Exclude admin URLs from search indexing (robots.txt and/or <meta> tags).

7. GitHub Actions & branch protection TODOs

Continuous integration is now wired through the root workflow files in the monorepo and only becomes effective once you commit/push them and (optionally) protect branches.

7.1. Enable and verify GitHub Actions

For the canonical repo (healtharchive):

Ensure the root workflow files are present and enabled in the GitHub UI:
.github/workflows/backend-ci.yml
.github/workflows/frontend-ci.yml
.github/workflows/production-smoke.yml
Navigate to the repository on https://github.com.
Click the Actions tab.
If GitHub shows a banner like “Workflows are disabled for this fork,” click Enable workflows.
Push a test commit or re-run the latest workflows to verify that runs are triggered for branch main and for pull requests:
Backend CI should run the backend check surface.
Frontend CI should install frontend deps, verify generated contracts, and run the frontend check surface.
Production smoke should remain available for manual or scheduled end-to-end verification.
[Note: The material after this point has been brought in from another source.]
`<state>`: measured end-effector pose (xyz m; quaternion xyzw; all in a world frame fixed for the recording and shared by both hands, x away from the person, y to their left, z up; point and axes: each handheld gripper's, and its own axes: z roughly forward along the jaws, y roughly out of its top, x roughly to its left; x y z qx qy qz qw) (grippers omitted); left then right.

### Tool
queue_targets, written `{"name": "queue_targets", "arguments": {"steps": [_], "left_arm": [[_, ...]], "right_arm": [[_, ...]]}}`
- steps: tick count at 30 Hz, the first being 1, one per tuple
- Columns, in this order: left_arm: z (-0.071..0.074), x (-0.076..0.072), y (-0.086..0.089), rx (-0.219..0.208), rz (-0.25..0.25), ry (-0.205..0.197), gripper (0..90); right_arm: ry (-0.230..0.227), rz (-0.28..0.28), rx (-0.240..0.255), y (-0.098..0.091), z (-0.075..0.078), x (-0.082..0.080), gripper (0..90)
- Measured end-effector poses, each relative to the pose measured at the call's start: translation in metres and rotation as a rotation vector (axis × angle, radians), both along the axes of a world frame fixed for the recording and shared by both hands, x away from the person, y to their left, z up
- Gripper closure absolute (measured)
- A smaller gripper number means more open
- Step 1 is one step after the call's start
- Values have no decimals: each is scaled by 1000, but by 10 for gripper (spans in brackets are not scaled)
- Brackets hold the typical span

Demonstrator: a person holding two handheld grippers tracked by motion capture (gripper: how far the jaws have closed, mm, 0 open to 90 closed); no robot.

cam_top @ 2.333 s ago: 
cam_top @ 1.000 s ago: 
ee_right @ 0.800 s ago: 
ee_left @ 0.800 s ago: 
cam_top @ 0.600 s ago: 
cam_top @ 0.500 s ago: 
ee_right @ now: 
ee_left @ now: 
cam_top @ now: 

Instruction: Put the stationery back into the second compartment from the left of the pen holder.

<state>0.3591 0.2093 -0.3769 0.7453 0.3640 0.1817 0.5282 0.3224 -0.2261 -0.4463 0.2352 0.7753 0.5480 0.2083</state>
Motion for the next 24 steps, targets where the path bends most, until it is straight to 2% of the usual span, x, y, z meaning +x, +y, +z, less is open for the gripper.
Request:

7.2. Configure branch protection (optional but recommended)

To prevent merging changes that break tests or linting:

Open the repository page and go to Settings → Branches.
Under Branch protection rules, click Add rule (or edit an existing rule) and set:
Branch name pattern: main
Enable Require a pull request before merging (tune review settings as you prefer).
Enable Require status checks to pass before merging and select the CI workflows wired from the root .github/workflows/ directory, at minimum Backend CI and Frontend CI.
Optionally enable Include administrators so even admin users must wait for green CI.
Click Create or Save changes to persist the rule.

After this, any PR targeting main will need green CI checks before it can be merged, ensuring that:

Backend changes don’t break the backend verification surface.
Frontend changes don’t break contract sync, linting, or frontend tests.